Through the efforts of many volunteers from the MPCASV and the Mathews County Historical Society, we have begun an archaeological survey of some of the lands that were once part of North End plantation. Recollections by long-time residents pointed us towards several modern lots that could contain the remains of this 18th-century house complex, including the cellar of a large brick structure, likely the main house that was apparently only filled in during the mid-20th century, erasing the last visible trace of this plantation. The first set of shovel test pits excavated, along with some careful soil probing, confirmed that there was quite a lot of hand-made brick in the area, as well as a few artifacts that could be attributed to the colonial period. The plentiful brick is likely confirmation that this was a substantial plantation complex, comprised of several brick structures. A 1774 sale notice* in the Virginia Gazette mentions the dwelling house and kitchen furniture, implying two of the major buildings, while a sale of ‘high bred horses’ in 1778 strongly suggests the presence of a brick stable. Brick stables were located on a number of contemporary plantations, like Warner Hall, but few survive and even fewer have been excavated. (*This and other documentary research is available in part due to the efforts of Becky Barnhardt and the support of the Mathews Memorial Library.)
Late last year we excavated a single test unit, and exposed what may be the builder’s trench, or robbed wall trench for one of these structures. The probing suggests that this building is about 50’ long, which indicates a very substantial structure. Future investigations will build on these findings, with the goal of identifying the size and locations of the main structures, so that we can begin to figure out how this complex was arranged upon the landscape. Artifacts such as creamware, wrought nails, and burned fragments of marble can tell us much about the architectural embellishments of the buildings, and the domestic habits of the people living there.
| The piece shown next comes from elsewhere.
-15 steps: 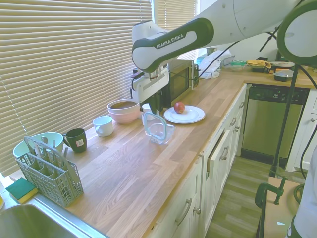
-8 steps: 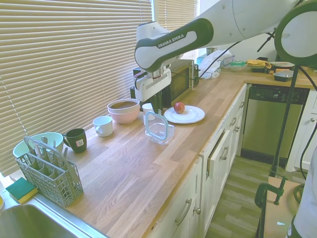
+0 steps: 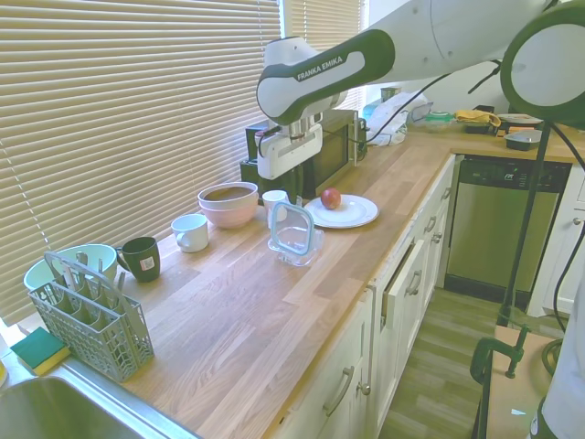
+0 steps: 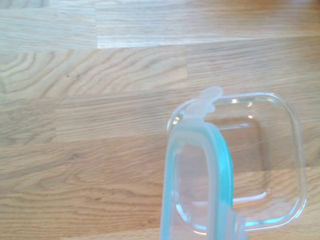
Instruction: Cover the lid of the food container
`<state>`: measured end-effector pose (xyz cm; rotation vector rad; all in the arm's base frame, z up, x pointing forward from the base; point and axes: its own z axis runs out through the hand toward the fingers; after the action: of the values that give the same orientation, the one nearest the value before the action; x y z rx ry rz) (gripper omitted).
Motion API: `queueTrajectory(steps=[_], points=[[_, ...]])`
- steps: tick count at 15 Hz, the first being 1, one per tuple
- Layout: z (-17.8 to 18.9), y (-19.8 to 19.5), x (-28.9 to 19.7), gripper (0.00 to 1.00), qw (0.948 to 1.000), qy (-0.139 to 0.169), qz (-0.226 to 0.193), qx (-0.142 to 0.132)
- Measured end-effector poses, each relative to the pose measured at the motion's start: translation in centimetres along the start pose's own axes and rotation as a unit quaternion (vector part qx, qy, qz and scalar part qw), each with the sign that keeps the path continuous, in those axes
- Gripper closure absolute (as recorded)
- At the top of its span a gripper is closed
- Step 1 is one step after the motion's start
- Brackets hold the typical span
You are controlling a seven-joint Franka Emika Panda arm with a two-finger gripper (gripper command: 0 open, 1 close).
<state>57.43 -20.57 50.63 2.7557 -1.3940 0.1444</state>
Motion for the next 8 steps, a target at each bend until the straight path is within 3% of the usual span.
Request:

They can also begin to answer bigger questions about how Europeans and Africans molded the landscape around them to suit their needs, how they set up new systems of land ownership and agriculture, and how a new American culture arose from a mixture of diverse backgrounds and perspectives.
As we have learned at Fairfield during the past 15 years, you can spend lifetimes doing archaeology to uncover and understand the lost landscapes of these massive plantations. There is so much that we still do not know, but incrementally we are discovering more and more pieces of the puzzle. While we are keeping the excavations at North End small and limited in scope, they are contributing to a much broader understanding of our history in Mathews, Gloucester, and across the Middle Peninsula. They are also providing more opportunities for local residents to get involved in archaeology in their community, helping us to write the untold stories of Mathews history.